Ya sev ya terk et anlayışı ile hareket eden Kemalistler için kendileri dışındaki herkes potansiyel düşmandır. Ve bu düşmanların imha edilmesi gerekir. Bundan dolayıdır ki, Kemalistler için her yola başvurmak meşrudur. Kemalizm’in bekası için hiç çekinmeden ülkeyi yakıp, toplumu soykırımdan geçirebilirler. Kürd ve Kürdistan için mücadele ettiğini iddia eden PKK de Müslümanlara “Ya PKK’nın hizmetine gireceksiniz ya da Kürdistan’ı terk edeceksiniz” şeklindeki tehdit ve zorbalıklarla kendilerini Kürdistan’ın yegane sahibi ve hamisi olarak görüyordu ve hala da böyle bir saplantı içerisindedirler. Kemalistler ve Apocuların temelde birbirlerine ne kadar benzedikleri aşikardır. Her ikisi de kendileri gibi düşünmeyen ve onların hizmetine girmeyenleri düşman olarak kabul ediyor ve kendilerini de imtiyazlı, efendi ve yaşadıkları coğrafyanın sahibi, ötekilerini ise hiçbir hak ve hukuku olmayan hizmetçi olarak görürler.

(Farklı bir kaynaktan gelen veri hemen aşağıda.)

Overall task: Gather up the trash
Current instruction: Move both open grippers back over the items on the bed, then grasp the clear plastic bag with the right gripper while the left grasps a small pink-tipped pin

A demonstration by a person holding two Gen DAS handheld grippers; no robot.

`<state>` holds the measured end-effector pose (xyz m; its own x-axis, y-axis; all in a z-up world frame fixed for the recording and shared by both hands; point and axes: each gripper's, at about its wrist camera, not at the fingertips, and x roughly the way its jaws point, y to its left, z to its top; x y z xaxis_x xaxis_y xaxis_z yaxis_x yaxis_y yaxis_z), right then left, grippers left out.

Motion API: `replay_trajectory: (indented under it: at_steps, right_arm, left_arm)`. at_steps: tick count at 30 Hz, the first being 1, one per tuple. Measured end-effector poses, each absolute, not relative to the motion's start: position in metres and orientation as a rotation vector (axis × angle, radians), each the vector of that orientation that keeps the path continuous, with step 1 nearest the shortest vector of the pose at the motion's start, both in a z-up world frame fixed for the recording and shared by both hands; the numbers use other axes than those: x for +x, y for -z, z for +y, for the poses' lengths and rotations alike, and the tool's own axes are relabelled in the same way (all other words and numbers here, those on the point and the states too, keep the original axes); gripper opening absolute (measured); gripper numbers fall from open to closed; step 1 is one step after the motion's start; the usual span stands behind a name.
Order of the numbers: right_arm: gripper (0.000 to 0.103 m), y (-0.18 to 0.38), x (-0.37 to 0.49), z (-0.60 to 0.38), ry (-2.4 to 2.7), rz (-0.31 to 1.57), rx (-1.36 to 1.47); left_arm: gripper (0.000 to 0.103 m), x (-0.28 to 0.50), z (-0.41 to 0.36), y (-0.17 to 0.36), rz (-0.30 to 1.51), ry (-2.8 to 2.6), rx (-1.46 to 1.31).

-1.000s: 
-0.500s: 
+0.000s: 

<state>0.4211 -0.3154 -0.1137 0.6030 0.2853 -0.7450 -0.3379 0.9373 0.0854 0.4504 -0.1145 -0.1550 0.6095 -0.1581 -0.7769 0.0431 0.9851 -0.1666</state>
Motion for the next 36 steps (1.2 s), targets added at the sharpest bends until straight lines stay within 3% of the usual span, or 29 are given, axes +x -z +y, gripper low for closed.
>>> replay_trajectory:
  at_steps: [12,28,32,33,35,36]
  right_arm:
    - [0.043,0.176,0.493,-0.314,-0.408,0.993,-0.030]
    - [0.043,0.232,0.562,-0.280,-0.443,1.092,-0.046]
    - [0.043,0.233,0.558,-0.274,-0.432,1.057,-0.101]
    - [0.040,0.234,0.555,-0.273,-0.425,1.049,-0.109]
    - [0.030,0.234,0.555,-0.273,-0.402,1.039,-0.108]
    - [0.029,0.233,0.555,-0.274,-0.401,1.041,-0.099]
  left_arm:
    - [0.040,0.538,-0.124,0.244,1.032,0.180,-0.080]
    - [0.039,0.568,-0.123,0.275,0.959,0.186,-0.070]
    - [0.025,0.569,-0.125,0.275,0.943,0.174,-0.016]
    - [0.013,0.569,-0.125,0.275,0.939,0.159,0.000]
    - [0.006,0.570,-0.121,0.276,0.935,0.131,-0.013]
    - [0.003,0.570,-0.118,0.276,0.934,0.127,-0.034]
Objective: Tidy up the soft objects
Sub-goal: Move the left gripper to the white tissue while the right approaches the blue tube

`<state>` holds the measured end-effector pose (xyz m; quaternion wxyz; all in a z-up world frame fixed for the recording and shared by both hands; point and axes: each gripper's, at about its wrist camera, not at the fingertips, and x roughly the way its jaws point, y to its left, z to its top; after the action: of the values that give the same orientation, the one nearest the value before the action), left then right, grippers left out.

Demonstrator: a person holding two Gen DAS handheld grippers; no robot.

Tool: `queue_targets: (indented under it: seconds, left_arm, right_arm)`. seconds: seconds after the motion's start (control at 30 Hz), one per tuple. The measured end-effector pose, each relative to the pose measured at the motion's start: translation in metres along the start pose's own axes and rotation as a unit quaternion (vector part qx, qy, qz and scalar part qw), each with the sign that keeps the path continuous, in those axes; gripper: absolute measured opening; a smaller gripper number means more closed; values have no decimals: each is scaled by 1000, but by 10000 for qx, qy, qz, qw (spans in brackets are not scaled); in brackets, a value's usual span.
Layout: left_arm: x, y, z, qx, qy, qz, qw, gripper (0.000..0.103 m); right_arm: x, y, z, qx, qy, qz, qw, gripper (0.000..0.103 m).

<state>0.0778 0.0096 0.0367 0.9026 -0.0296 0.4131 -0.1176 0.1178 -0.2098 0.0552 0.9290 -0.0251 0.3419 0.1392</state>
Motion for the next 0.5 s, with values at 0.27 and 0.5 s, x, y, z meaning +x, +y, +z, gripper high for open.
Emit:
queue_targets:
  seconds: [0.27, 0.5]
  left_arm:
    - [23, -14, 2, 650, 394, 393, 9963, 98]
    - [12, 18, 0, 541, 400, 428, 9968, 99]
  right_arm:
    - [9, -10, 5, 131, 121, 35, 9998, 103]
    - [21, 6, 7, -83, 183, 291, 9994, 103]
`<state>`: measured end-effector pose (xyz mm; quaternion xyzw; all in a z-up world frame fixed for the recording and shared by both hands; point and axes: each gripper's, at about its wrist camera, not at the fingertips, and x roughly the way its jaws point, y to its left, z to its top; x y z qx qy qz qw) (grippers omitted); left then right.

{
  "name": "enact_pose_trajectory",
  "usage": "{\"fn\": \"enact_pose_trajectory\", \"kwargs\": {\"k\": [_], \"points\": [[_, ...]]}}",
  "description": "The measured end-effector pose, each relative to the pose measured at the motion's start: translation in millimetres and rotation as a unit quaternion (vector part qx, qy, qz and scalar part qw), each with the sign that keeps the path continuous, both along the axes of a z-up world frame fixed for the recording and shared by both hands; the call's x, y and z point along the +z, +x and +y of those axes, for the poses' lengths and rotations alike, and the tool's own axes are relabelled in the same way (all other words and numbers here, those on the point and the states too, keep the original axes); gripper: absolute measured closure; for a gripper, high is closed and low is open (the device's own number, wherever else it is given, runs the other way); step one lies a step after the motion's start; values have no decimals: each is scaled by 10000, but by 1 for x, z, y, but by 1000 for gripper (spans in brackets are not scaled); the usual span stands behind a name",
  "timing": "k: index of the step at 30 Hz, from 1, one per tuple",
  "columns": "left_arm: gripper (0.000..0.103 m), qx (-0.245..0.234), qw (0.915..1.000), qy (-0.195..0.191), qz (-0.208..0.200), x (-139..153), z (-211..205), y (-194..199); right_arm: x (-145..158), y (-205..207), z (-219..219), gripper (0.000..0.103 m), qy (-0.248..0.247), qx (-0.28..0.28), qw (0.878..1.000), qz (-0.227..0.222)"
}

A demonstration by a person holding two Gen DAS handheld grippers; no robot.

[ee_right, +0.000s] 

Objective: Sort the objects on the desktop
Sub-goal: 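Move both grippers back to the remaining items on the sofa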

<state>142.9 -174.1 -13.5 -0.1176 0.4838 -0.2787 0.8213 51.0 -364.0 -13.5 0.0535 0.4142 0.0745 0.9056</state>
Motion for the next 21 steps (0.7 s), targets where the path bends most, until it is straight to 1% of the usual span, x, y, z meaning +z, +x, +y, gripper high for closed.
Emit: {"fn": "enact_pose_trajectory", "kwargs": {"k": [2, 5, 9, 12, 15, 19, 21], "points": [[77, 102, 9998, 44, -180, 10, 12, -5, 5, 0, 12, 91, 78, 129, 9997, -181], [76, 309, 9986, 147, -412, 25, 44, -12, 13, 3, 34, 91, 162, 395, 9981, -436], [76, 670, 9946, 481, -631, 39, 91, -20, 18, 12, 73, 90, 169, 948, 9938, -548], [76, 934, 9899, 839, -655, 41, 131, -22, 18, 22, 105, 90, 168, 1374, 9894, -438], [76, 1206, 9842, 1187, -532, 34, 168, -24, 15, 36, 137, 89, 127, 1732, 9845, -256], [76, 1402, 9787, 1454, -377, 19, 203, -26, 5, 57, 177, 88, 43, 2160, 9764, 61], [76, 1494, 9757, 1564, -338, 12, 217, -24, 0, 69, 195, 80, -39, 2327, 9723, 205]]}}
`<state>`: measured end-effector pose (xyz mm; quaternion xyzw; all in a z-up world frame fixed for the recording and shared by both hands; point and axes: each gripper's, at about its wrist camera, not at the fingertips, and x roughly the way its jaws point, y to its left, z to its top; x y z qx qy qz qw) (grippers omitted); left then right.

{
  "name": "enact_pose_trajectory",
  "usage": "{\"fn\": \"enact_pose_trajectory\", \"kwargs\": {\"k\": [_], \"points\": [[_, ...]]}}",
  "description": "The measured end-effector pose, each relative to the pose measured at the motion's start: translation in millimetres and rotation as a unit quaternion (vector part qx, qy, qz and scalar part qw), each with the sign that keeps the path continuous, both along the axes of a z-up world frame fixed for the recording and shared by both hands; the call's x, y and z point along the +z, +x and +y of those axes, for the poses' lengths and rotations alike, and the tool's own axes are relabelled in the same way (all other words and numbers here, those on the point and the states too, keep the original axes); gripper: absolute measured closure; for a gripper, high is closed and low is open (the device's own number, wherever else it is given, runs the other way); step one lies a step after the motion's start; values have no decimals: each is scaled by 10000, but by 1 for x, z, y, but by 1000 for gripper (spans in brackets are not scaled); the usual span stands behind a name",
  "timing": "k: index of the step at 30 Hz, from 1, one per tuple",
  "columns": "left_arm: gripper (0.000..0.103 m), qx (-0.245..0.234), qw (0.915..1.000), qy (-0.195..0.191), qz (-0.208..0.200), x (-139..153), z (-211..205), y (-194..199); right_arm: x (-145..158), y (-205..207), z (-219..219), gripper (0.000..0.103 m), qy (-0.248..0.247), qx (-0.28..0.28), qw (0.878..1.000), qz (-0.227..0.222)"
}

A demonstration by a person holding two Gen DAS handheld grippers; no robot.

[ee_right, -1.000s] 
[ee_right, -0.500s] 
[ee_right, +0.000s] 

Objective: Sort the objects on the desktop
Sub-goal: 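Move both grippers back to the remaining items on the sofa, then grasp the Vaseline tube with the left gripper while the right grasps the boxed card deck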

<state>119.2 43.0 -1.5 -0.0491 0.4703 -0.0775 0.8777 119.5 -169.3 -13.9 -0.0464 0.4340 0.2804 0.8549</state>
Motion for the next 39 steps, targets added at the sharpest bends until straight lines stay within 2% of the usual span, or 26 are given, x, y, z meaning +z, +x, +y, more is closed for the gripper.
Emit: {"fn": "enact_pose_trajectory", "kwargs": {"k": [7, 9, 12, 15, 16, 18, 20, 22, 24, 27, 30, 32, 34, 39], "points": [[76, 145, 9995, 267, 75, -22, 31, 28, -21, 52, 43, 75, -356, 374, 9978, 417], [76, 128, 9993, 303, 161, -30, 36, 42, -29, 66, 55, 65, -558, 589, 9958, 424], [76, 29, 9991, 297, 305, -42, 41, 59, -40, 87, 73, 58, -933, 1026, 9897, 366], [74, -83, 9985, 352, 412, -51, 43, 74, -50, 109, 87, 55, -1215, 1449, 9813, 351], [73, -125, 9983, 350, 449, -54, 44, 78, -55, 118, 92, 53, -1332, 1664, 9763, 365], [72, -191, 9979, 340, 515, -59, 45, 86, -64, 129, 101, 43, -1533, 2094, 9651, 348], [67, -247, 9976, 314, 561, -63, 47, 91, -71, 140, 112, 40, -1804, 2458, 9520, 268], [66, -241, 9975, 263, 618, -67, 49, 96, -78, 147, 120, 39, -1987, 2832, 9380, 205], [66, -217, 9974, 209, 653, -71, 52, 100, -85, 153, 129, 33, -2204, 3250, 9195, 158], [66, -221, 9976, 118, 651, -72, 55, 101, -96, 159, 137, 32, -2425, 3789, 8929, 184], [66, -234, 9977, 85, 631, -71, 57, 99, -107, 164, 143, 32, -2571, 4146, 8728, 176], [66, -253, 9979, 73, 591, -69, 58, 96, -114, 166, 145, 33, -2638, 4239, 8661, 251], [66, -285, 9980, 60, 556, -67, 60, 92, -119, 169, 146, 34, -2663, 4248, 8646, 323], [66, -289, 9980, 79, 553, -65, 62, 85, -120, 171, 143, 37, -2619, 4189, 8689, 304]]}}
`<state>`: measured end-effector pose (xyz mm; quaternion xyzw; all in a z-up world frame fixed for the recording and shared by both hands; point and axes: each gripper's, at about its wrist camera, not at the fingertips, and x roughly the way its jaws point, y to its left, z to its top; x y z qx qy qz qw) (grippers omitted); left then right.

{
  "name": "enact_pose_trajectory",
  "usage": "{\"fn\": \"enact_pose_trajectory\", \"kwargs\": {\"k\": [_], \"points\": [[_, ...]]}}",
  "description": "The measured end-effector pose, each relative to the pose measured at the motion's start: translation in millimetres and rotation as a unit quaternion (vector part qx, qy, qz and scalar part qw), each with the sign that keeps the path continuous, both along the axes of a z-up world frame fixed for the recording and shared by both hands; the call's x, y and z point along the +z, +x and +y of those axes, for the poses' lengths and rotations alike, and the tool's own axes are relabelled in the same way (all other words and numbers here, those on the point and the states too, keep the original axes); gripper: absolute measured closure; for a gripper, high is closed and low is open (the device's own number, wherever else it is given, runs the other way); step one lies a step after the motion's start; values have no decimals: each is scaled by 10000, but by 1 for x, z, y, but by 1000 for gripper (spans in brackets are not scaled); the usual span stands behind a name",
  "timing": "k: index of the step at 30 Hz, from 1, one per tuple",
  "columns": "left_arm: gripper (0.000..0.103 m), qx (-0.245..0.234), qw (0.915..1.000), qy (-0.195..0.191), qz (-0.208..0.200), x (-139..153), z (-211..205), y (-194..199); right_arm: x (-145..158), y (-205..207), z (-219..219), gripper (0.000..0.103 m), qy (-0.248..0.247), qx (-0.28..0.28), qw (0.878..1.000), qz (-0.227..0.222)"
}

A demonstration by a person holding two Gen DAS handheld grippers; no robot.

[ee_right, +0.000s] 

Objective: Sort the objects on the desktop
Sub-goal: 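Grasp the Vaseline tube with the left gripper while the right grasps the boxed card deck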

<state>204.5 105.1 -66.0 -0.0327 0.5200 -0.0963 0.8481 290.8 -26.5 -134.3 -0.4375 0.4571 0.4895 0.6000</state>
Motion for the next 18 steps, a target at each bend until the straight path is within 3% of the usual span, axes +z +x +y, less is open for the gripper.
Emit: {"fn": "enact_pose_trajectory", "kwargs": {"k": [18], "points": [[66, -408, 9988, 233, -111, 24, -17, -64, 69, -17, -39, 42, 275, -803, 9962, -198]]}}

Yüzde beşi geçmeyen bu azınlık Kemalistler, seksen yıldır Müslüman çoğunluğa hükmederek, ülkeyi Müslümanlara zindan etmişlerdir. Onlar için demokrasidir, özgürlüklerdir, seçimle iktidar olmuşsun, AB kriterleridir… bunların hiçbir anlam ve önemi yoktur. Varsa yoksa Kemalizm, laiklik, üniter devlet… safsataları. Hararetli Atatürkçüdürler ama Atatürk’ten geçinirler. Kemalizm olmasa bunların hayatta kalmaları mümkün değildir. Çünkü Kemalistler 21. yüzyıl insanı değildirler. Bunlar ancak 1940’lardaki Türkiye’yi hayal ederler. Kemalistlerin dışındaki partiler değil yüzde 47, yüzde yüz oy alsalar bile, Kemalistlerin hizmetine girmedikleri müddetçe iktidarda kalma şansları yoktur.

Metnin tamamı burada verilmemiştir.